===== Data excerpt

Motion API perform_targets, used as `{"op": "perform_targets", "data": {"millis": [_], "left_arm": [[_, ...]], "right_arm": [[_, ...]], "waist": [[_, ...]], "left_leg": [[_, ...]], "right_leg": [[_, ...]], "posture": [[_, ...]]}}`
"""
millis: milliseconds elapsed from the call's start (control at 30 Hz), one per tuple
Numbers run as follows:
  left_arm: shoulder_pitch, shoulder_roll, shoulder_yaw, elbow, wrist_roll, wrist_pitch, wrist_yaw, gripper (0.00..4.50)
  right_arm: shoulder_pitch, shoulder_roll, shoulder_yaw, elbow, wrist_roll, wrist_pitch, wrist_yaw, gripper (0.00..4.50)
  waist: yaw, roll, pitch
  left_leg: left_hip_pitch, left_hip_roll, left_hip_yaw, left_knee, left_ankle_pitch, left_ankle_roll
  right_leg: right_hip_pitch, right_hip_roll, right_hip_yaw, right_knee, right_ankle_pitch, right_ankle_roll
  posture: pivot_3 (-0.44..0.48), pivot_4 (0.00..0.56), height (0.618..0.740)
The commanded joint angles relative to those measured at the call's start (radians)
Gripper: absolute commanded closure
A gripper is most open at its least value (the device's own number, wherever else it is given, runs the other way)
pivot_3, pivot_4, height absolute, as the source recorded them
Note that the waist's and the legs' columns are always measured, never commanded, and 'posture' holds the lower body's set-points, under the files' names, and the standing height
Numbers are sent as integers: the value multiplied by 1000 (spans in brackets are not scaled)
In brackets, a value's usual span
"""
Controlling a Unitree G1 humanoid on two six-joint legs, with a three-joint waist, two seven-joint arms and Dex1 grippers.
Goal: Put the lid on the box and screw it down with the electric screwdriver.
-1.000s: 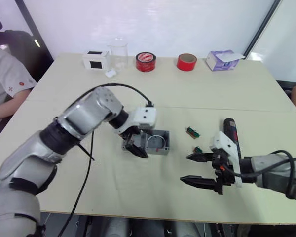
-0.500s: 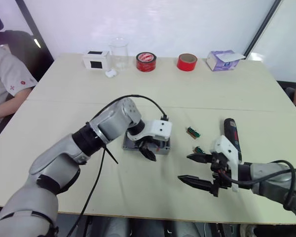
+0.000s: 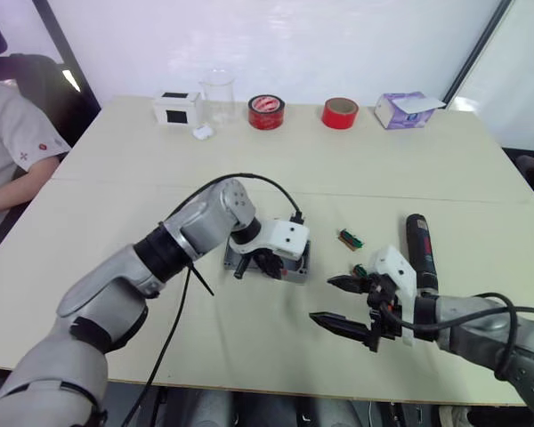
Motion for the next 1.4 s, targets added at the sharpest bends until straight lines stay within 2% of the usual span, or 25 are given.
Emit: {"op": "perform_targets", "data": {"millis": [33, 133, 300, 533, 700, 767, 800, 900, 933, 1067, 1133, 1233, 1300, 1400], "left_arm": [[-36, -14, 19, 109, 20, -269, -60, 4488], [-66, -42, 26, 219, 8, -438, -143, 4488], [-134, -90, -22, 409, -4, -624, -159, 4488], [-224, -131, -133, 545, -132, -711, -159, 4488], [-259, -134, -197, 611, -150, -775, -159, 4488], [-269, -139, -209, 637, -151, -787, -159, 3600], [-274, -139, -211, 647, -152, -794, -159, 3420], [-290, -136, -184, 657, -164, -773, -159, 2280], [-309, -108, -174, 633, -196, -739, -159, 1971], [-357, 35, -114, 483, -338, -540, -159, 1971], [-337, 164, -21, 321, -433, -323, -159, 1971], [-286, 264, 89, 144, -456, -80, -137, 1971], [-217, 326, 159, 19, -395, 163, 55, 1971], [-157, 315, 234, -81, -332, 610, 325, 1971]], "right_arm": [[17, -26, -27, -41, 11, 4, 18, 0], [26, -35, -23, -44, 11, 6, 18, 0], [43, -30, -25, -54, 7, 10, -2, 0], [111, -18, -69, -98, 34, 8, -38, 0], [120, -7, -64, -110, 40, 10, -63, 0], [109, -3, -56, -109, 44, 14, -72, 0], [103, -1, -53, -109, 47, 17, -76, 0], [87, -2, -45, -110, 58, 25, -80, 0], [79, -9, -48, -112, 67, 28, -73, 0], [41, -31, -97, -110, 148, 25, -41, 0], [-26, -41, -128, -83, 216, 10, -21, 0], [-100, -57, -132, -58, 254, 9, -5, 0], [-229, -54, -71, -27, 217, -1, 14, 0], [-373, -29, 27, 10, 153, -9, 40, 0]], "waist": [[0, 0, 0], [-1, 0, 0], [0, 0, 0], [0, 0, 0], [-2, 0, 0], [-2, 0, 0], [-2, 0, 0], [-2, 0, 0], [-2, -1, 0], [-7, -1, 1], [-15, 0, 2], [-22, 0, 1], [-25, 0, 1], [-26, 0, 2]], "left_leg": [[0, 0, 0, 2, 0, 0], [0, 0, 0, 3, 0, 0], [0, 0, 0, 4, -1, 1], [-1, 0, 0, 4, -1, 2], [-1, 0, -1, 4, -1, 2], [-1, 0, -1, 4, -1, 2], [-1, 0, -1, 4, -1, 2], [-1, 0, -1, 4, -1, 2], [-1, 0, -1, 4, -1, 2], [-2, 2, -1, 4, -1, 2], [-2, 3, -1, 4, -1, 3], [0, 4, -2, 4, -2, 3], [0, 4, -3, 4, -2, 3], [1, 4, -3, 5, -2, 3]], "right_leg": [[1, 0, 0, 1, 0, 0], [1, 0, 0, 1, -2, -3], [1, 0, 0, 1, -2, -3], [1, 0, 0, 1, 0, 0], [1, 0, 0, 1, 0, 0], [1, 0, 0, 1, 0, 0], [1, 0, 0, 1, 0, 0], [1, 0, 0, 1, 0, 0], [1, 0, 0, 1, 0, 0], [-1, 0, 0, 2, 0, 0], [-1, 0, 0, 3, 0, 0], [-2, 0, 0, 8, -2, 3], [-1, 0, -1, 9, -2, 4], [-1, 0, 0, 11, -2, 4]], "posture": [[0, 150, 740], [0, 150, 740], [0, 150, 740], [0, 150, 740], [0, 150, 740], [0, 150, 740], [0, 150, 740], [0, 150, 740], [0, 150, 740], [0, 150, 740], [0, 150, 740], [0, 150, 740], [0, 150, 740], [0, 150, 740]]}}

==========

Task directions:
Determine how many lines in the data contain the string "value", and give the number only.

Task solution:
3